Why a long recording won't upload in one piece
The problem is a per-request cap, not your file being too big in any general sense. OpenAI's Speech-to-Text API limits uploads to 25 MB per file, and its own docs say a longer file has to be broken into 25 MB chunks or re-compressed. At a typical speech bitrate near 128 kbps, file size equals bitrate × duration, so 25 MB holds only about 25 minutes of audio. A one-hour interview already overflows that; a two-hour recording never stood a chance.
There's a second, separate ceiling. On the gpt-4o-transcribe model, the API rejects any single request longer than about 1,500 seconds, roughly 25 minutes, and returns a 400 error naming the exact duration it refused. That limit is enforced by the live API rather than printed on the model's spec page, but you hit it the instant you send a long file. Whisper-1, by contrast, has no duration cap – only the 25 MB size limit.
This is why feeding a long recording to a general chatbot stalls too. If you tried to hand a two-hour file to ChatGPT and it balked, you met the same size and duration limits from the other side. The fix doesn't change: the file has to be cut into pieces before any model will read it.
Chunking is how speech-to-text already works
Splitting a long file feels like a workaround. It isn't. Speech-to-text already reads audio in short windows: the Whisper model processes audio in fixed 30-second chunks, decoding each window while conditioning on the previously transcribed text. Every one-shot transcription you've ever seen was already chunked under the hood. Cutting a long file into 20-minute pieces is the same idea, one level up.
What matters is where you cut. Slice on a silence between sentences, never mid-word: a cut through a spoken word garbles the seam and can drop or double a syllable. If you split by hand, keep a few seconds of overlap between adjacent pieces, so no word falls into the gap between two chunks. Then transcribe every piece with the same model, so wording and formatting stay consistent across the whole recording.

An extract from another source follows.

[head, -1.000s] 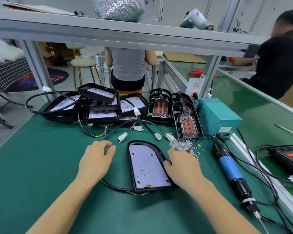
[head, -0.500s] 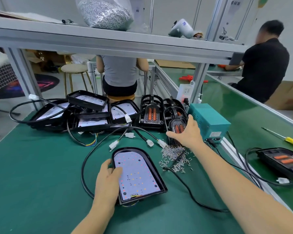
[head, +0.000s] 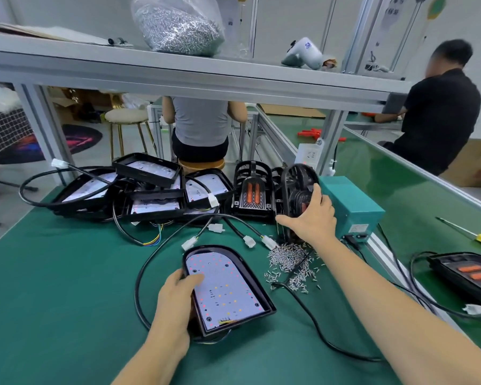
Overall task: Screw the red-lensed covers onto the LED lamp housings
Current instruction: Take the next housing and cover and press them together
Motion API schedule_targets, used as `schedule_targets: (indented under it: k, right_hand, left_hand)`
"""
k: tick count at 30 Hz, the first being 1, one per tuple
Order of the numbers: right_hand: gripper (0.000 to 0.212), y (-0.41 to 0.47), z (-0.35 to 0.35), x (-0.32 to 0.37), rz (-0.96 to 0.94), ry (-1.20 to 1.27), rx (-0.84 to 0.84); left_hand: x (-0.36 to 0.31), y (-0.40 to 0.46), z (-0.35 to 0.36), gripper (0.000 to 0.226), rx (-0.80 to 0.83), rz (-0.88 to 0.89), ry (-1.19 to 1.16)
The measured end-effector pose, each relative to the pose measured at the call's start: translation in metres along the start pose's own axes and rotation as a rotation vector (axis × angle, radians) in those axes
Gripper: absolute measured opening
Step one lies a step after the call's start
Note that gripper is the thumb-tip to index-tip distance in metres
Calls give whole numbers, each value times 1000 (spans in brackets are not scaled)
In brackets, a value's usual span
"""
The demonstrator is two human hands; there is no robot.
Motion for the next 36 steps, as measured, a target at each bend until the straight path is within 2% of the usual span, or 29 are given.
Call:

Re-offset the timestamps, then stitch
Each chunk restarts its clock at 00:00. That single detail breaks a naive stitch. When you transcribe piece three, its timestamps read 00:00 to 00:20:00, but that audio really lives at 00:40:00 to 01:00:00 in the source. Before you join anything, add each chunk's real start offset back to every timestamp inside it. Skip this and your two-hour transcript reads like six twenty-minute recordings stacked on top of each other, every citation pointing at the wrong moment.
The order is fixed: split, transcribe, re-offset, then concatenate into one file. Done right, the seams vanish and the transcript reads as a single continuous timeline you can cite from. Doing all four steps by hand across six chunks is tedious and easy to get wrong, which is the whole argument for automation.
A tool built for this takes the whole recording, chunks it under the caps, transcribes each piece, re-offsets the timestamps, and hands back one stitched file. That's the job an audio-to-transcript tool does: you upload a two-hour recording and get a single, correctly-timed document, without touching a seam yourself.
Long audio files fail in the quiet parts
On a long recording, the errors that bite are whole invented sentences in the silences, not the odd wrong word. A peer-reviewed audit of Whisper found that about 1% of transcriptions contained entirely hallucinated phrases, and 38% of those fabrications carried explicit harms like invented associations or false authority. Among the study's speakers with aphasia, those errors clustered where recordings had longer non-speech and silent stretches – exactly what a two-hour recording has more of.
So audit the quiet minutes first. A long pause, or a stretch of background noise while someone steps out of the room: that's where a model is most likely to fill the gap with fluent nonsense. Scan the transcript for lines that don't match what you remember from a lull, and check them against the audio. The deeper accuracy checks matter more on a long file than a short one, simply because there's more silence to trip on.
You don't re-transcribe to fix this. You spot-check. Typing a transcript from scratch runs up to six hours of work per hour of audio, so retyping a two-hour recording is most of a working week. Reading an AI draft against the audio and correcting the seams, silences, names, and numbers takes a fraction of that. And it's where your attention actually pays off.
Reading and exporting a two-hour transcript
A long transcript is only useful if you can move around it. Once the timestamps are correct and continuous, use them as an index. Mark the moments that matter: the answer where the argument turns, the number you'll quote, the exchange you'll pull. Then you jump to 01:14:20 instead of scrolling through 20,000 words. Timestamps turn a wall of text into something you can navigate by ear.
For the finished file, export to the format you'll actually work in. Pull it into a document you can read, annotate, and cite from for writing and coding, or to SRT and VTT if the recording is going out as captioned video. Keep the timestamped master, so any quote stays re-checkable against the source audio no matter how you slice the working copies later.